» Work required: Look over the entries below. Report how many lines hold the word "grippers", and only that.

» Records shown:
Segment Open
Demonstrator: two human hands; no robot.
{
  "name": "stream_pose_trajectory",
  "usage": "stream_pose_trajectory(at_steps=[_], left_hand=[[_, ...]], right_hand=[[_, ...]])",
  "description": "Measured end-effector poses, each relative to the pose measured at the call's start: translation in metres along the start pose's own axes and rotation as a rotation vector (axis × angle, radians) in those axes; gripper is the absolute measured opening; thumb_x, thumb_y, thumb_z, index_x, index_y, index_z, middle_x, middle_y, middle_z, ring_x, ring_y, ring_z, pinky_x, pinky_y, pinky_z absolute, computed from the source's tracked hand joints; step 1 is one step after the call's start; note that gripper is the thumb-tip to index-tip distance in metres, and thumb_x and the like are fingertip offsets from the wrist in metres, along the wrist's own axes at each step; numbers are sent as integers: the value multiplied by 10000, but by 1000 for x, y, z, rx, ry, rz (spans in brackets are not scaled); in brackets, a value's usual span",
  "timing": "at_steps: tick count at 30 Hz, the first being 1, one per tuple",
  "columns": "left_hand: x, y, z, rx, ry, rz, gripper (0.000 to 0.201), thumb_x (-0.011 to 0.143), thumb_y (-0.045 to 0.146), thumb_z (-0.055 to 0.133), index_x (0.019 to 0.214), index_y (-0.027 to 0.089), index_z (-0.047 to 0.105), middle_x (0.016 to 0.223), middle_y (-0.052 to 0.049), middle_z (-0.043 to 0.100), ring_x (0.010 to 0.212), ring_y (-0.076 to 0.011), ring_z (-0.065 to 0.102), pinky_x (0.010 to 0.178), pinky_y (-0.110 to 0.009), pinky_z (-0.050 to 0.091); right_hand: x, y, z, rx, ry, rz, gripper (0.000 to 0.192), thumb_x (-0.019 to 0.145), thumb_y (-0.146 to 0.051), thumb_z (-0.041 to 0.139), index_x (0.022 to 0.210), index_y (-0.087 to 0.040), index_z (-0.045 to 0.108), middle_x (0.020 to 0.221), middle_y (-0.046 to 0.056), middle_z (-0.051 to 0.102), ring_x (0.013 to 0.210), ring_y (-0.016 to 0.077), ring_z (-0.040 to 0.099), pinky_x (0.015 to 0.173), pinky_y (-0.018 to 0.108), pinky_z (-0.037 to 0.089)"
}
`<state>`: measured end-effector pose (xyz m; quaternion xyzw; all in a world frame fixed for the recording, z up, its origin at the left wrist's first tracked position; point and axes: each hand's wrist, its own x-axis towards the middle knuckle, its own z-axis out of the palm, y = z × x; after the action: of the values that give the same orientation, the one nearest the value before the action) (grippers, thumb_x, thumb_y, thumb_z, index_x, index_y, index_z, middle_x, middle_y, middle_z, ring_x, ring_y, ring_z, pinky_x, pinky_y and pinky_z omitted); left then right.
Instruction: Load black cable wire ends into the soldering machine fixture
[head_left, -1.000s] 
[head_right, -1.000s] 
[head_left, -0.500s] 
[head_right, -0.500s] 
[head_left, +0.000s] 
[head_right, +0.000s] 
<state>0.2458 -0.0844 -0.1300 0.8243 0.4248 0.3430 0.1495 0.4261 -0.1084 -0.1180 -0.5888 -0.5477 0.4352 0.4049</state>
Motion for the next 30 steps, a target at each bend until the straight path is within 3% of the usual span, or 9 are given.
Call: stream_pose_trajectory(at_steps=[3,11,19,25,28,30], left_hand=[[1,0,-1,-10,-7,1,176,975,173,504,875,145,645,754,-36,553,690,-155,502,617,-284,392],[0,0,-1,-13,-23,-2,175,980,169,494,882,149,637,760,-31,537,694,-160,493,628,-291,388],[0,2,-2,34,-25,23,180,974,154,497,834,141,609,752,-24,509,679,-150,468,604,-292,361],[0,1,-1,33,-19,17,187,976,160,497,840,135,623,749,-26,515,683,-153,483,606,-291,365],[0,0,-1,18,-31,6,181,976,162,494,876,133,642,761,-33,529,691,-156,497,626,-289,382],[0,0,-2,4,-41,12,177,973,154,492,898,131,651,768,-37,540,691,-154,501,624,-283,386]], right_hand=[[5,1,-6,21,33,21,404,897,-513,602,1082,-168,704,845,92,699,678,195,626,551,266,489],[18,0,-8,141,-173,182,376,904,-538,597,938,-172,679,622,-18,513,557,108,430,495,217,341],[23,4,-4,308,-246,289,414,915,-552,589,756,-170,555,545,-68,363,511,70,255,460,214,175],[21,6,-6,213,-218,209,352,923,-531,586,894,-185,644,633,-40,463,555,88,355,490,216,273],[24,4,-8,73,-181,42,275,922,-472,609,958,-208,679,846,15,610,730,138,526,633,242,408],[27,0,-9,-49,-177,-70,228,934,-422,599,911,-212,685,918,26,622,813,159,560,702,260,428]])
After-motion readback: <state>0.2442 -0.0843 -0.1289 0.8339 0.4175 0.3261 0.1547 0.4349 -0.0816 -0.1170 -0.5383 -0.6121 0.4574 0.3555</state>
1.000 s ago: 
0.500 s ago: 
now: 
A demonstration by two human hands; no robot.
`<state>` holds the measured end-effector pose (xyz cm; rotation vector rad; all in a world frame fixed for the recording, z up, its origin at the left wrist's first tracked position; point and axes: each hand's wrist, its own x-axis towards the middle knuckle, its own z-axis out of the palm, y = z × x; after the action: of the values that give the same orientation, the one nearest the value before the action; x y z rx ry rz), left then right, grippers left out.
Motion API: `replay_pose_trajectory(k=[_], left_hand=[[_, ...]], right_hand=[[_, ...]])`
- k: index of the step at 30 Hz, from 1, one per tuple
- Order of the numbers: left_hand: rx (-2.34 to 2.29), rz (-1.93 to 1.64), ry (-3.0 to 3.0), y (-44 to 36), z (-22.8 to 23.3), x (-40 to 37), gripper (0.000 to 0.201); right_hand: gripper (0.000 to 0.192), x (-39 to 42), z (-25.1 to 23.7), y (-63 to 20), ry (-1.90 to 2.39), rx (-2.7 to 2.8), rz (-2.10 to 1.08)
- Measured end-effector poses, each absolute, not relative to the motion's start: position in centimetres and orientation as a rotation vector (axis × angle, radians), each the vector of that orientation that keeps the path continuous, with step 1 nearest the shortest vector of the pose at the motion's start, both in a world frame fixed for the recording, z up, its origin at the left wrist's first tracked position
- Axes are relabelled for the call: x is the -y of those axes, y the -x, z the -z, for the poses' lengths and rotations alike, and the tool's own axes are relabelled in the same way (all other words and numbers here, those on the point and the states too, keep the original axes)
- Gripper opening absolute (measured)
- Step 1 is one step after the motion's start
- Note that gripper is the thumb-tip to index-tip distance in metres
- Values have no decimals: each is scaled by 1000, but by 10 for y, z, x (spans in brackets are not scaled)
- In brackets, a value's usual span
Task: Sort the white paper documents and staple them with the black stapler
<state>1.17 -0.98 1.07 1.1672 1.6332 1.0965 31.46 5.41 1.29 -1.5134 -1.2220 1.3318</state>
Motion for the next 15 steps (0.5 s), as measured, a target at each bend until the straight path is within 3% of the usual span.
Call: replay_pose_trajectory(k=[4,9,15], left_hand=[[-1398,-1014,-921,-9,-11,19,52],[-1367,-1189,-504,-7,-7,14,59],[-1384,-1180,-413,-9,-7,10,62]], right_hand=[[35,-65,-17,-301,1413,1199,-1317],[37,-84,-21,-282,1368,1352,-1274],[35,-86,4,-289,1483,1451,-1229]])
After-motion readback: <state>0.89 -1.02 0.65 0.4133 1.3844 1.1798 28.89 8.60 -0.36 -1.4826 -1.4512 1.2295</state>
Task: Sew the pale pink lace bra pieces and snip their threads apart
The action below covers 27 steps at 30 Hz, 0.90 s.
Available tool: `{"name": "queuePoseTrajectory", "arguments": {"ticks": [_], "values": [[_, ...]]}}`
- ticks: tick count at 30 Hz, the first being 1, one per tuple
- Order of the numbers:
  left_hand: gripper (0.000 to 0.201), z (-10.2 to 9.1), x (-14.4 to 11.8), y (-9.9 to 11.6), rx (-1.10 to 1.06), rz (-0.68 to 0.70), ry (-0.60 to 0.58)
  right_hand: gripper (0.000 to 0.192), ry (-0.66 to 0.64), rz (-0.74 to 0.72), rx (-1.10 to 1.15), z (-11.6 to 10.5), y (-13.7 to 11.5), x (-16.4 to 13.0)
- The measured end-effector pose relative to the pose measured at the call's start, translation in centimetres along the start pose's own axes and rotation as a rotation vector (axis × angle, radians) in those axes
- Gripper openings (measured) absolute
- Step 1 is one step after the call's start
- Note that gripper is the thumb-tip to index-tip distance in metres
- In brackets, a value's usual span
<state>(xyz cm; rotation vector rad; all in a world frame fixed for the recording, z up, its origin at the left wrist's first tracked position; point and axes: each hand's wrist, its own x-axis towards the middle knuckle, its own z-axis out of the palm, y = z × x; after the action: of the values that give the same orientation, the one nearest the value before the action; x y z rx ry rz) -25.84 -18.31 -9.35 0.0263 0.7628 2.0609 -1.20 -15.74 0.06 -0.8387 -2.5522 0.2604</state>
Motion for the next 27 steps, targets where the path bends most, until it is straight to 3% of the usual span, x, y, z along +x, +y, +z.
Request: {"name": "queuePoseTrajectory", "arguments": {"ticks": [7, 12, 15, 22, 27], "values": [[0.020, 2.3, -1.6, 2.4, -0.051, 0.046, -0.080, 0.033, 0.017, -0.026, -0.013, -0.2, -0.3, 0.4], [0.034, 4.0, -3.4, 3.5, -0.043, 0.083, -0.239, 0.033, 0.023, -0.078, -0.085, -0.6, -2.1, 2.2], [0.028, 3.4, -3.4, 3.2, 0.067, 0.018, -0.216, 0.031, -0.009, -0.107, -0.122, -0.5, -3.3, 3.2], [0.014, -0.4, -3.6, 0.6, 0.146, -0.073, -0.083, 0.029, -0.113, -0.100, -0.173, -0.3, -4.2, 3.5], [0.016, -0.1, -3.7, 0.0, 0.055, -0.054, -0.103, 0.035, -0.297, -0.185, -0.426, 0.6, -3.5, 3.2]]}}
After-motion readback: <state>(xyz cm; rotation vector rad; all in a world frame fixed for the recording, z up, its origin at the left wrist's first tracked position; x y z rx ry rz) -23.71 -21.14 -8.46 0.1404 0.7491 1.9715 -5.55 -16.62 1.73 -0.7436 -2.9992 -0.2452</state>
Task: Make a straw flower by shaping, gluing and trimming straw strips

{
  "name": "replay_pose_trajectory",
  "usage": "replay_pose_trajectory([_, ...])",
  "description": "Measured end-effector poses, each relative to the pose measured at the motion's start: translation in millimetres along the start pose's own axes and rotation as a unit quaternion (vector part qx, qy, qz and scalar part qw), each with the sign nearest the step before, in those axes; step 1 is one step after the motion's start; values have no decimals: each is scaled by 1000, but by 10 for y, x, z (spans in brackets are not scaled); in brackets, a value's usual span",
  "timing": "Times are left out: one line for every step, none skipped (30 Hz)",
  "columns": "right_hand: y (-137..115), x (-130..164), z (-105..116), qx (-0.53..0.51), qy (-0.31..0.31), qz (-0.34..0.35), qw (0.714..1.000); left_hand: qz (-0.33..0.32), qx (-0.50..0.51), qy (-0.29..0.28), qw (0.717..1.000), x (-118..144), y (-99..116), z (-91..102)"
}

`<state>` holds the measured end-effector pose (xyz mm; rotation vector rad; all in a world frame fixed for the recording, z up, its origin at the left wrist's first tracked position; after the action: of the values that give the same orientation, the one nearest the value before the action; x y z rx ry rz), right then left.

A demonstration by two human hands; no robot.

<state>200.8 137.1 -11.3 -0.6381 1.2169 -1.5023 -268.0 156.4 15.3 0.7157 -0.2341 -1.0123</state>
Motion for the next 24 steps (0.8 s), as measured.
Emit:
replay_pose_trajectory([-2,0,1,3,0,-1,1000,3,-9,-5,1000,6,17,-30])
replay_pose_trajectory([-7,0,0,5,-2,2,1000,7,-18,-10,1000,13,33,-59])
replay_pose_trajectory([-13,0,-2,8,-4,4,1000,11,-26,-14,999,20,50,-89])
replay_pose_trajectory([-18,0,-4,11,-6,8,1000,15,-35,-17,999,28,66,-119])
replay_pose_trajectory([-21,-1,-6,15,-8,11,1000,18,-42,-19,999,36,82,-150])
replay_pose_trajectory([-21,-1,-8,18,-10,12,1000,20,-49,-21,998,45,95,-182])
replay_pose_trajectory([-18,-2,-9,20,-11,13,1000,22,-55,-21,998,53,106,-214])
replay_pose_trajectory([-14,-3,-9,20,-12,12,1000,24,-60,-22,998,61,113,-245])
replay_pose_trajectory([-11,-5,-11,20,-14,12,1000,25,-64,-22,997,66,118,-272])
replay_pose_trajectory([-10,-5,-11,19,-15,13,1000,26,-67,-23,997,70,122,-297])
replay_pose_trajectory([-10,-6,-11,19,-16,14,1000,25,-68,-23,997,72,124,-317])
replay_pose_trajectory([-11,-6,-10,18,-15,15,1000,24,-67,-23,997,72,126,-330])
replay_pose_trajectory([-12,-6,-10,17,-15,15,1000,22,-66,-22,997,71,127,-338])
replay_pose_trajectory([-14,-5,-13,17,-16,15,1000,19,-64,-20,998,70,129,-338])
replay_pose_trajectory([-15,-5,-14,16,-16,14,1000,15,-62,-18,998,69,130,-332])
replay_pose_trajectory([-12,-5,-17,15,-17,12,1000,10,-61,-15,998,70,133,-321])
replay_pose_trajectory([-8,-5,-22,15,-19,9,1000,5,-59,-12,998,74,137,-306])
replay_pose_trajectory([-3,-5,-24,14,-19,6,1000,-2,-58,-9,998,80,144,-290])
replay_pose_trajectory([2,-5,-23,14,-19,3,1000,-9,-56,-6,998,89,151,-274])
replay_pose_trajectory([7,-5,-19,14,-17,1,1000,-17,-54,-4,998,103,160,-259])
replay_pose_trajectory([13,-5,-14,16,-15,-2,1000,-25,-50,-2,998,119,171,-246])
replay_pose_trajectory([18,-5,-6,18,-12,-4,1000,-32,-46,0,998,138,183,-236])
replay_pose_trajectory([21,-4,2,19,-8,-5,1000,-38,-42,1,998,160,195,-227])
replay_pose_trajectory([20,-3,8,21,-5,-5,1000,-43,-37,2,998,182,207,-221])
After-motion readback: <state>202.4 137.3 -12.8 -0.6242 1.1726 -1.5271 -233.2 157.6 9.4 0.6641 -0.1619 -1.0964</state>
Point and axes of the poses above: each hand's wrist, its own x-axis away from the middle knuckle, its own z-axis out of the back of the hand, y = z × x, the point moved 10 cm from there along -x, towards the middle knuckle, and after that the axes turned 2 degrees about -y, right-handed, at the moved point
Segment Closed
» Answer to the problem: 2